The only question presented concerns the validity of this statute. The objection urged against it is that it is limited in its effect to bonds issued after June 1, 1915, in compliance with the orders of the state board of health issued and approved prior to June 1, 1915.

It is insisted that by this limitation the act violates the constitutional requirement of uniformity of operation. It would not be denied that the original statute, of which this is an amendment, was one of a general nature. It relates to the public health, and the provisions with reference to the duties of the state board of health apply throughout the state.

The authorities agree that a statute is general and uniform if it operates equally upon every person and locality within the circumstances covered by the act, and when a classification has a reasonable basis it is not invalid merely because it is not made with exactness. It is not necessary that the law should operate in every locality. It is sufficient if it operates equally in every locality where the conditions concerning which the legislation was enacted exist.
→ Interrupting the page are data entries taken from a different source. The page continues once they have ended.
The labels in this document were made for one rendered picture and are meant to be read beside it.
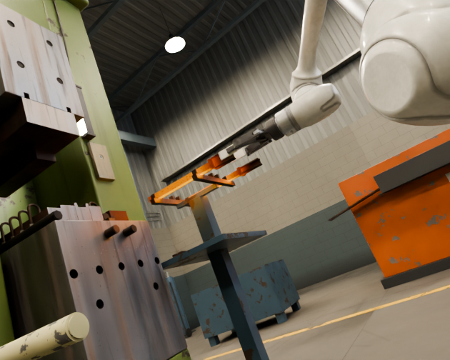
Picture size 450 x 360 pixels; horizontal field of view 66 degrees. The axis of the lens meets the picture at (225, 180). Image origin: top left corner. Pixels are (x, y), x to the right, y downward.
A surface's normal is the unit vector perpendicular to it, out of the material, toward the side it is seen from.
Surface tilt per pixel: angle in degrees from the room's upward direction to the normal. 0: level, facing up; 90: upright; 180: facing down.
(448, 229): 90
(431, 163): 90
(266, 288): 90
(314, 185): 90
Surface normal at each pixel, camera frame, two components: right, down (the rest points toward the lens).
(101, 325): 0.82, -0.44
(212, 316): -0.45, -0.11
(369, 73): -0.84, 0.41
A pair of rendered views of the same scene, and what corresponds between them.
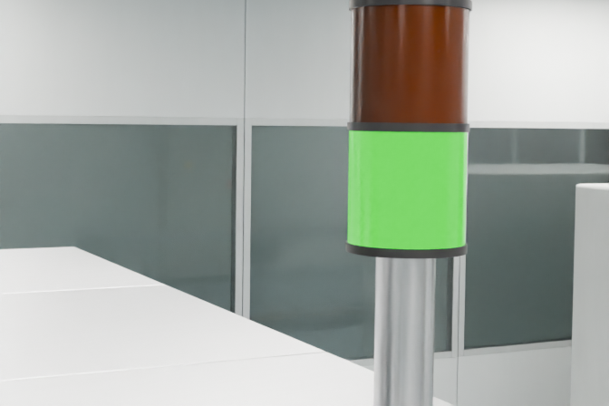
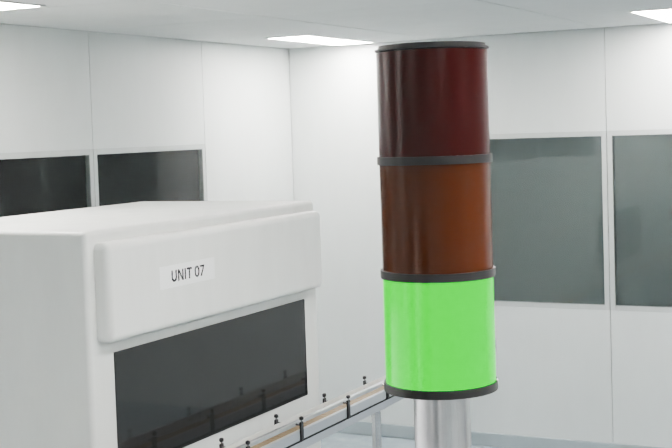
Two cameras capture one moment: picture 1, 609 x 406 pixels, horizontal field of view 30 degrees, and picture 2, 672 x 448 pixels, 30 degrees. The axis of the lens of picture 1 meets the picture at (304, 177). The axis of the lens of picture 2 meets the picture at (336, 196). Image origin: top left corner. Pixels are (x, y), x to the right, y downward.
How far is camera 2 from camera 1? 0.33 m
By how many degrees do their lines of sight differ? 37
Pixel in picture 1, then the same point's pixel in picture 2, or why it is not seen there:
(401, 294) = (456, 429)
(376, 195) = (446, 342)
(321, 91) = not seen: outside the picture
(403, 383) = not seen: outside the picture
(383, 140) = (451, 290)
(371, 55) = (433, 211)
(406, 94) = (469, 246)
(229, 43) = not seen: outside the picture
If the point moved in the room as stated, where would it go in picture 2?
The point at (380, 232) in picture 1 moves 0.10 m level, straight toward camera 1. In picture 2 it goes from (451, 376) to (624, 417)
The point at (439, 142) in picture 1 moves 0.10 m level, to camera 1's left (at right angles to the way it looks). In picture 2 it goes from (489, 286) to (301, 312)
It must be kept in mind that the legislation concerned the public health. There is nothing in the limitation contained in the amendment which confines its operation to any particular locality or localities, and nothing appears in the statute or the pleadings from which the inference can be drawn that it was intended to be so confined.

By the provisions of the law, the state board is entitled to issue mandatory orders requiring certain things to be done to prevent the spread of disease. The legislature will be presumed to have had this situation in mind when it passed the amendment, and to have had any essential facts before it which made it advisable to insert the limitation which it did. .

Where any doubt exists with reference to a method of classification by the legislature, the doubt must be resolved in favor of the legislation, if questioned. As stated by Cooley in his Constitutional Limitations (7 ed.), 257: “If evidence was required, it must be supposed that it was before the legislature when the act was passed; and if any special finding was required to warrant the passage of the particular act, it would seem that the passage of the act itself might be held equivalent to such finding.”

We have no disposition to relax in any degree the application of the principles declared by this court touching the enforcement of the constitutional requirement of uniformity in the operation of legislation, but there is not sufficient in the terms of this act to enable the court to say that it was the intention of the legislature to confine its operation to any particular locality or municipality and it is not alleged or shown that in fact or law it has such result.

The judgments will be affirmed.

Judgments affirmed.

Nichols, C. J., Johnson, Donahue, Newman, Jones and Matthias, JJ., concur.